Knockdown of CRNDE expression suppresses TMZ-induced autophagy in glioma cells
Previous studies pointed out that TMZ could induce autophagy and TMZ-induced autophagy inhibition could improve the efficacy of TMZ therapy in GBM [22, 23], which implied that autophagy plays a potential role in chemoresistance of glioma. Therefore, the effect of CRNDE on the autophagy-related pathway in glioma cells treated with TMZ was investigated. The effect of TMZ treatment in inducing autophagy in U87 and PGC cells were initially evaluated. The common and established markers of autophagic flux such as LC3, Beclin1 and p62 were detected by Western blot analysis after the treatment of TMZ at 100 μM for 72 h.

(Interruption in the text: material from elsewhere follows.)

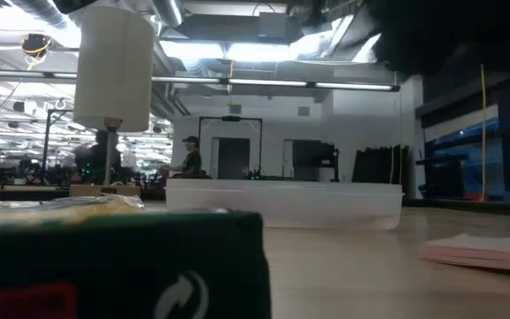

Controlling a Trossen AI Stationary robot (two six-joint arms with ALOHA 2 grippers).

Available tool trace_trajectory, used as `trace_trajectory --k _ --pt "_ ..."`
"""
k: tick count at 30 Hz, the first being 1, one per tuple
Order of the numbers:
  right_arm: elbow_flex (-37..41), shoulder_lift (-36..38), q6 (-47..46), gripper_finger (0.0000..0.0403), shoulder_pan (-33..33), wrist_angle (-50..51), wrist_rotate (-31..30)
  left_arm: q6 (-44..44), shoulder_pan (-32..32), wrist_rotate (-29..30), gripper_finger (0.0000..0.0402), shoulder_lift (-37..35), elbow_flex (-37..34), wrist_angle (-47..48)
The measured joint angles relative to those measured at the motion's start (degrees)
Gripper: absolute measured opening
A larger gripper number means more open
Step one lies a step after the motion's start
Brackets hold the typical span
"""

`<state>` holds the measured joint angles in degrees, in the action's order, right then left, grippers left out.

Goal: Pack school essentials
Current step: Put the light pink sticky notes into the transparent supply box

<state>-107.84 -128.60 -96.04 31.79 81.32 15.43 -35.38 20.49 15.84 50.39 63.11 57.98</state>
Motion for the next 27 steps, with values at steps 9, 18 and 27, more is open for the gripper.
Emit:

The activation of autophagy was evidenced by the increased levels of LC3 II/I and Beclin 1 proteins and decreased levels of p62 protein (Fig. 3a, P < 0.05). Furthermore, the expression of CRNDE was knocked down through the transfection of si-CRNDE in both cells to evaluate the CRNDE expression on the influence of TMZ-induced autophagy. The autophagic flux markers were subsequently detected after exposure to 100 μM TMZ for 72 h by Western blot analysis. Notably, the results verified that the protein levels of LC3 II/I, Beclin 1, and Atg5 were suppressed, whereas those of p62 were increased in the si-CRNDE groups compared with the si-NC groups in both cell lines (Fig. 3b, P < 0.05). Collectively, these findings emphasized that TMZ could activate the autophagy and downregulation of CRNDE might suppress the TMZ-induced autophagy in glioma cells.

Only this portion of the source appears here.